4) http://cgi.ebay.com/WILLIAMS-SONOMA-DUALIT-4-SLICE-TOASTER-CHROME_W0QQitemZ110117681958QQihZ001QQcategoryZ20682QQssPageNameZWDVWQQrdZ1QQcmdZViewItem
(4 slice is ok as well)

5) http://cgi.ebay.com/DUALIT-3-SLICE-TOASTER-CHARCOAL-2-1-COMBI-NEW-IN-BOX_W0QQitemZ110116248061QQihZ001QQcategoryZ20682QQssPageNameZWDVWQQrdZ1QQcmdZViewItem
(Look! Here's a brand new one!)

You guys get the point. I'm sure you can find them elsewhere on the Internet but eBay might be your best bet!

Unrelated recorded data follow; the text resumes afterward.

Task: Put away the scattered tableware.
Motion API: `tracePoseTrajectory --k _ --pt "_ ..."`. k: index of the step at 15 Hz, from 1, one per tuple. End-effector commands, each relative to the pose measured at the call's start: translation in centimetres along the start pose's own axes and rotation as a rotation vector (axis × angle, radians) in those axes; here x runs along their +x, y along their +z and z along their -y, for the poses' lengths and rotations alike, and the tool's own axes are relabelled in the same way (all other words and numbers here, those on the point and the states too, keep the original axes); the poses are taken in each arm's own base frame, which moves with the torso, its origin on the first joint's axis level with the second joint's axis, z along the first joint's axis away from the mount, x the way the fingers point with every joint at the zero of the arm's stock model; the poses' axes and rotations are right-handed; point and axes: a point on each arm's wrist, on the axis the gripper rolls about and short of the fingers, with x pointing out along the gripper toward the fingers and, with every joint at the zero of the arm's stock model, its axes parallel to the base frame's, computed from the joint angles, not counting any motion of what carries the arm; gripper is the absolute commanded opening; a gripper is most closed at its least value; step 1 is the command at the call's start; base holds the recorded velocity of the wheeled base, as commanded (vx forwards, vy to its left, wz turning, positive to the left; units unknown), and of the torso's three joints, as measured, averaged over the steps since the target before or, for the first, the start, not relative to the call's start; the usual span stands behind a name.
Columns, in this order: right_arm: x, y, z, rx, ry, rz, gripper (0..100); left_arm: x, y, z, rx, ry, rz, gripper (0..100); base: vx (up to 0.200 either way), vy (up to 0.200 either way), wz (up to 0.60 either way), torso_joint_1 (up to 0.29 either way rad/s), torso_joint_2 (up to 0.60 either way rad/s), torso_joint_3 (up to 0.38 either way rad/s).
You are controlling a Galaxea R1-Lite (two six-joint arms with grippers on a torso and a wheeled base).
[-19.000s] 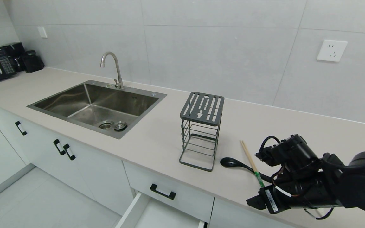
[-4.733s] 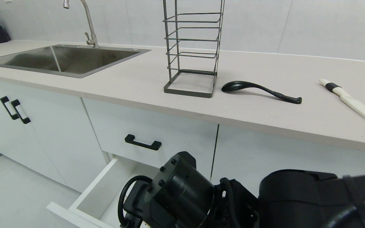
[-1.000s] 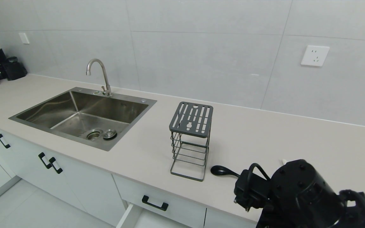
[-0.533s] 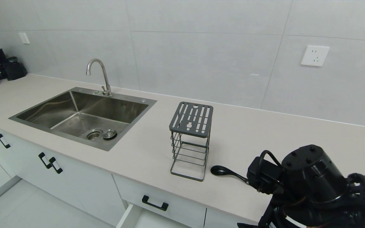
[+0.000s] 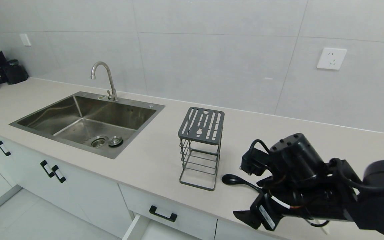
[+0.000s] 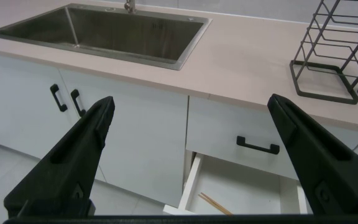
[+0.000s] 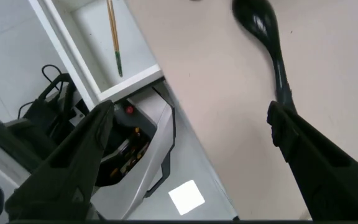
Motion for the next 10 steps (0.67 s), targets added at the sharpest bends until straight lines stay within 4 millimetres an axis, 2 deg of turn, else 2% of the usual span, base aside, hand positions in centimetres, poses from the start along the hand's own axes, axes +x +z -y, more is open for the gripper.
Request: tracePoseTrajectory --k 1,4,6,10 --pt "3.2 0.5 1.8 0.028 -0.035 -0.062 100 0.0 0.0 0.0 0.000 0.000 -0.001 100 0.000 0.000 0.00 0.000 0.00 0.000" --pt "4.7 -0.3 3.8 -0.007 -0.065 -0.122 100 0.0 0.0 0.0 0.000 0.000 -0.001 100 0.000 0.000 0.00 0.000 0.00 0.000" --pt "5.9 -0.2 4.9 -0.028 -0.079 -0.139 100 0.0 0.0 0.0 0.000 0.000 -0.001 100 0.000 0.000 0.00 0.000 0.00 0.000" --pt "8.1 -0.2 7.2 -0.050 -0.120 -0.082 100 0.0 0.0 0.0 0.000 0.000 -0.001 100 0.000 0.000 0.00 0.000 0.00 0.000"
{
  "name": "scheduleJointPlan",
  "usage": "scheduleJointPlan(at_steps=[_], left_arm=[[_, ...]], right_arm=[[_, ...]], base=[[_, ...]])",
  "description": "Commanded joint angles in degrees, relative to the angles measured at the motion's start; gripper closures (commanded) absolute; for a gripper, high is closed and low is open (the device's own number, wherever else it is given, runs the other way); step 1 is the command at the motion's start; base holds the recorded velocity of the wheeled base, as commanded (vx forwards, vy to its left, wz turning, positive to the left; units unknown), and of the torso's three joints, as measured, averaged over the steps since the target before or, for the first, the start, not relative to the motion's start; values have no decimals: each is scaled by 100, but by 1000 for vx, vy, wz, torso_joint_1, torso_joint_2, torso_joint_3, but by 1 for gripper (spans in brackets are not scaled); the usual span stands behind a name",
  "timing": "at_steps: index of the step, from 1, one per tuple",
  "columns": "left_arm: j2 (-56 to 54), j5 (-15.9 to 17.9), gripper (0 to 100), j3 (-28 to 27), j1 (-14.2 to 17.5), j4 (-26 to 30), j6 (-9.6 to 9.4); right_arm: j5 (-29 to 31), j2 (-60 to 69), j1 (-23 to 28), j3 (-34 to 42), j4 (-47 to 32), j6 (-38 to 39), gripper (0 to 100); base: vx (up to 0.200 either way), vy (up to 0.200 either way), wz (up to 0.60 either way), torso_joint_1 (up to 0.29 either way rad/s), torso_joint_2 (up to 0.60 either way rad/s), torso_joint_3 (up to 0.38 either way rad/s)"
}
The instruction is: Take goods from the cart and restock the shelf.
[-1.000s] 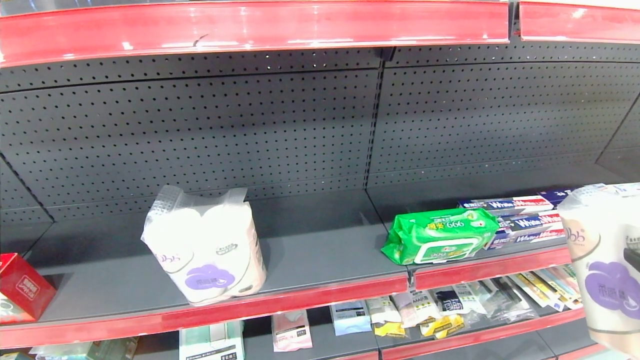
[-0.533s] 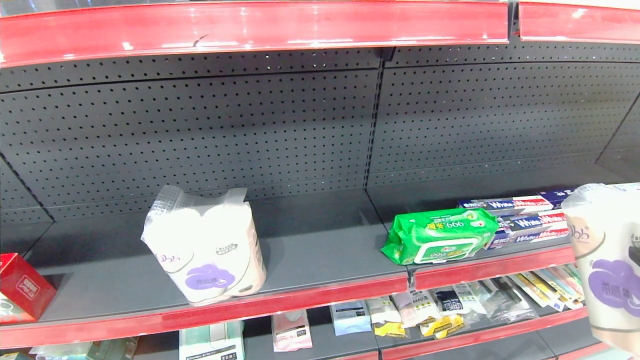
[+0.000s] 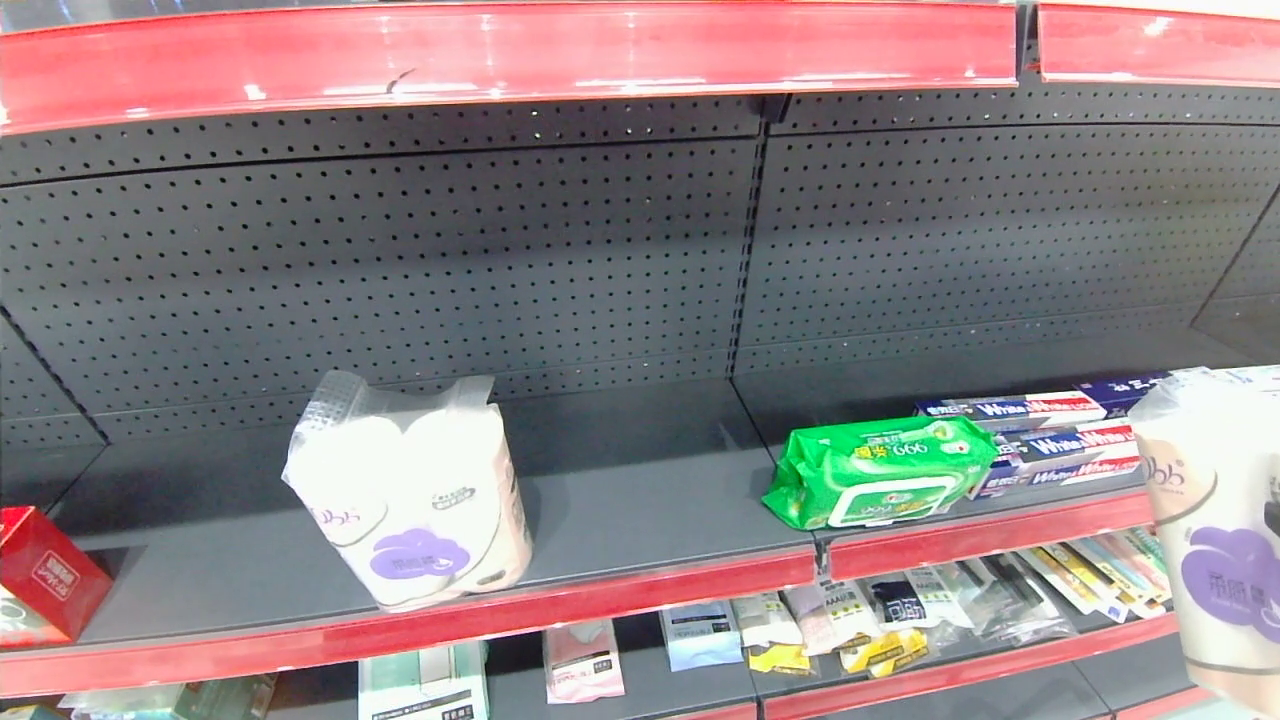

I know I'm not much to talk, because I asked for underwear on Hannukah and new sheets for my birthday.

Sunday, April 22, 2007

my thesis is due in two weeks

I left for Target with the intention of buying oil pastels, but I returned forty-five minutes later having purchased one million tampons, a pair of black heels, and three puzzles. It took so long because I was busy drooling over post-its and dry-erase markers.

It's a wonder to me too how anything ever gets done around here.

in the saddle

Walk of Shame at seven thirty this morning wearing last night's "Gangsta" party outfit is the best thing I've done for myself since I bought my new car.

Thursday, April 19, 2007

pollo is as pollo does

I'm currently on a phone survey about fast food, and the person on the other end is a complete idiot. He keeps talking about El Pollo Loco, but he says, "El Polo Loco," like he's never heard the commercials or has never been exposed to the Spanish language before.

And it's not like he said it once or twice. It was mentioned in every other query. Actually, it seems as though the survey could have been sponsored by the chain itself; there were at least fifteen questions about its quality and appeal.